(ASSIGNMENT):
In the data below, how many lines include the string "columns"? Give only the number.

(EXERCISE DATA):
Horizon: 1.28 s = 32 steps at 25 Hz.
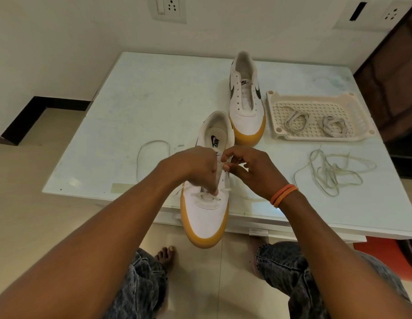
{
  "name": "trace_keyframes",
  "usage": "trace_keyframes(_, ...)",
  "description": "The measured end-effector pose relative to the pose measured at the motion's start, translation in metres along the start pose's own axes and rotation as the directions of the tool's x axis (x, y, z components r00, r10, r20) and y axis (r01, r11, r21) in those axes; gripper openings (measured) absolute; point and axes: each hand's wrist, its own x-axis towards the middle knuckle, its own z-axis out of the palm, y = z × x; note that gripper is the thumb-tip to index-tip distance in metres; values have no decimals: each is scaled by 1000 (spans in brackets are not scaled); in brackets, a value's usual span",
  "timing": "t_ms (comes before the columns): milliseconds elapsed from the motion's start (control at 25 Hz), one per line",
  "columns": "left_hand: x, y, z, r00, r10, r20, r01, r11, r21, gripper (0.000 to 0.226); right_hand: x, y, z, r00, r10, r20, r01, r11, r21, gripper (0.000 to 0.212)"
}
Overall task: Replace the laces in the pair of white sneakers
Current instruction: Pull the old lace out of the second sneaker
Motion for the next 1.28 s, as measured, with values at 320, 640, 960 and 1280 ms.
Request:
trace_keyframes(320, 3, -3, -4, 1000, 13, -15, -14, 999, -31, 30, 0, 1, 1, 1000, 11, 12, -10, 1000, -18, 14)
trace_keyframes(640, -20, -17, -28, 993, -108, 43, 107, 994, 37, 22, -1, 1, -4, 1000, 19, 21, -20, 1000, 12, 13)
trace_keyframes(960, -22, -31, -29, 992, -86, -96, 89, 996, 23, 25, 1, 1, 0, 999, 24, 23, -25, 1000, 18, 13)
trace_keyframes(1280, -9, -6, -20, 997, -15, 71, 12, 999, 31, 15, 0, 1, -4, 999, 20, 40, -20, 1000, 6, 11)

(SOLUTION FOR THIS PROBLEM):
2